● Your assignment
List, from the lines below, each one with "somewhere" in it.

Supplied records: Begin

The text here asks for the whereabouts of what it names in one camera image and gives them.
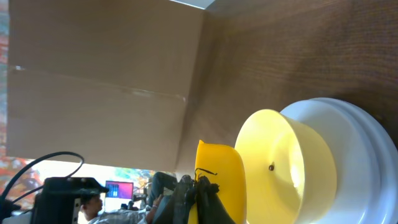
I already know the yellow plastic bowl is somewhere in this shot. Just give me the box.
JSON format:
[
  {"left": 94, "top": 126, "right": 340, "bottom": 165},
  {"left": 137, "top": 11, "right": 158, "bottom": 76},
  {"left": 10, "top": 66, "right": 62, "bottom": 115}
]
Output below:
[{"left": 234, "top": 109, "right": 337, "bottom": 223}]

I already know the white digital kitchen scale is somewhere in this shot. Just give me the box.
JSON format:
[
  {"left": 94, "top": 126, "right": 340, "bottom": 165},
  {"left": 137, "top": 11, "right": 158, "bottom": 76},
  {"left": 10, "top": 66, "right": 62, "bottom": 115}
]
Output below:
[{"left": 281, "top": 98, "right": 397, "bottom": 224}]

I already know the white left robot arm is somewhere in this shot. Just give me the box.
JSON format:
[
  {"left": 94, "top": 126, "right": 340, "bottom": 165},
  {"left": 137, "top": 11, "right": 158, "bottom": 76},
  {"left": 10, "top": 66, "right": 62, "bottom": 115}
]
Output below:
[{"left": 1, "top": 177, "right": 109, "bottom": 224}]

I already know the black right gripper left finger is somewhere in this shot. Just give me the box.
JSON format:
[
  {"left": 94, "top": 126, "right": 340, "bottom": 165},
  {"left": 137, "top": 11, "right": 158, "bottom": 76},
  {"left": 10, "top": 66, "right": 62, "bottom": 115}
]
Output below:
[{"left": 151, "top": 174, "right": 193, "bottom": 224}]

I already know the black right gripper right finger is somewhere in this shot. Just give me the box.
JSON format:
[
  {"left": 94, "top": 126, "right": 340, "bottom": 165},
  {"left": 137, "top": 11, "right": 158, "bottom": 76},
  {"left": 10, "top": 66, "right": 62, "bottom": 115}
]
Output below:
[{"left": 197, "top": 176, "right": 235, "bottom": 224}]

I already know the background computer monitor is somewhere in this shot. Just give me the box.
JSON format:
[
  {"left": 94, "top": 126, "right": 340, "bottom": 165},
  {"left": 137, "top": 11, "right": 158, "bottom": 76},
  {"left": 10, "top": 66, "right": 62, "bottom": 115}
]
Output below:
[{"left": 105, "top": 180, "right": 134, "bottom": 200}]

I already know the brown cardboard box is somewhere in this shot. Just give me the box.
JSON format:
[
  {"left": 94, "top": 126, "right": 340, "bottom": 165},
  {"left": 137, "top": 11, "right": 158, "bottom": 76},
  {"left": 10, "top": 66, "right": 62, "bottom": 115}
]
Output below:
[{"left": 6, "top": 0, "right": 204, "bottom": 171}]

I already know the yellow plastic measuring scoop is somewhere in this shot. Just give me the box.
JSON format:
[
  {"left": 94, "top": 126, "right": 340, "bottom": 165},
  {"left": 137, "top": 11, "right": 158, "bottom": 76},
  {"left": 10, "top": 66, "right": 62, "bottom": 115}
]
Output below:
[{"left": 187, "top": 141, "right": 246, "bottom": 224}]

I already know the seated person in background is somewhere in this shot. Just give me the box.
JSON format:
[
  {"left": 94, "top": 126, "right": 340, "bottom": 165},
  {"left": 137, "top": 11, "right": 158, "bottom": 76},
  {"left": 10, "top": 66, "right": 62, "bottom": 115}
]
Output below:
[{"left": 80, "top": 171, "right": 178, "bottom": 224}]

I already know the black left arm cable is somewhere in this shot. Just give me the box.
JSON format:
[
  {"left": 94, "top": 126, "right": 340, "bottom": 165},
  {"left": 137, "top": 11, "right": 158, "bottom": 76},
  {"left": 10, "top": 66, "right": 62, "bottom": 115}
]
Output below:
[{"left": 0, "top": 151, "right": 85, "bottom": 206}]

Supplied records: End

● Final answer
I already know the yellow plastic bowl is somewhere in this shot. Just give me the box.
I already know the white digital kitchen scale is somewhere in this shot. Just give me the box.
I already know the white left robot arm is somewhere in this shot. Just give me the box.
I already know the black right gripper left finger is somewhere in this shot. Just give me the box.
I already know the black right gripper right finger is somewhere in this shot. Just give me the box.
I already know the background computer monitor is somewhere in this shot. Just give me the box.
I already know the brown cardboard box is somewhere in this shot. Just give me the box.
I already know the yellow plastic measuring scoop is somewhere in this shot. Just give me the box.
I already know the seated person in background is somewhere in this shot. Just give me the box.
I already know the black left arm cable is somewhere in this shot. Just give me the box.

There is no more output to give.